### EXERCISE DIRECTIONS
All of the data must be returned word for word.

### RECORDED INFORMATION
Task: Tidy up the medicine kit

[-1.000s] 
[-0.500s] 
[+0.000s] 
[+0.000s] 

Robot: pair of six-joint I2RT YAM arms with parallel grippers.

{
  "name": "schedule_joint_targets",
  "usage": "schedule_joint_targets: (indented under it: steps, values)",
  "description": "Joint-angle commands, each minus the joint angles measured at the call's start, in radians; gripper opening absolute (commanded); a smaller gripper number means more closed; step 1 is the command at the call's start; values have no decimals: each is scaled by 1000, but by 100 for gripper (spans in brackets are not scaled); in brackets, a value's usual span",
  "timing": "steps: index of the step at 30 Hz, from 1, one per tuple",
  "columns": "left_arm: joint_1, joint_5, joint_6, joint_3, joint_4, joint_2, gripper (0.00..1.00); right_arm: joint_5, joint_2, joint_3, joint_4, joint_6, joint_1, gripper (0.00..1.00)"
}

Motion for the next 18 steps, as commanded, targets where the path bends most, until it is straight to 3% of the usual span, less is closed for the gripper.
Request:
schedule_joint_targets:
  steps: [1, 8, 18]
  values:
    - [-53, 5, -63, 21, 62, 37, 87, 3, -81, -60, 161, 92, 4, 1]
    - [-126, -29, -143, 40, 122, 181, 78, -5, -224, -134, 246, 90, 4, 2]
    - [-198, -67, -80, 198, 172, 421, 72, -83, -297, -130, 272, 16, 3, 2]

### WRITTEN ANSWER
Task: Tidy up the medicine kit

[-1.000s] 
[-0.500s] 
[+0.000s] 
[+0.000s] 

Robot: pair of six-joint I2RT YAM arms with parallel grippers.

{
  "name": "schedule_joint_targets",
  "usage": "schedule_joint_targets: (indented under it: steps, values)",
  "description": "Joint-angle commands, each minus the joint angles measured at the call's start, in radians; gripper opening absolute (commanded); a smaller gripper number means more closed; step 1 is the command at the call's start; values have no decimals: each is scaled by 1000, but by 100 for gripper (spans in brackets are not scaled); in brackets, a value's usual span",
  "timing": "steps: index of the step at 30 Hz, from 1, one per tuple",
  "columns": "left_arm: joint_1, joint_5, joint_6, joint_3, joint_4, joint_2, gripper (0.00..1.00); right_arm: joint_5, joint_2, joint_3, joint_4, joint_6, joint_1, gripper (0.00..1.00)"
}

Motion for the next 18 steps, as commanded, targets where the path bends most, until it is straight to 3% of the usual span, less is closed for the gripper.
Request:
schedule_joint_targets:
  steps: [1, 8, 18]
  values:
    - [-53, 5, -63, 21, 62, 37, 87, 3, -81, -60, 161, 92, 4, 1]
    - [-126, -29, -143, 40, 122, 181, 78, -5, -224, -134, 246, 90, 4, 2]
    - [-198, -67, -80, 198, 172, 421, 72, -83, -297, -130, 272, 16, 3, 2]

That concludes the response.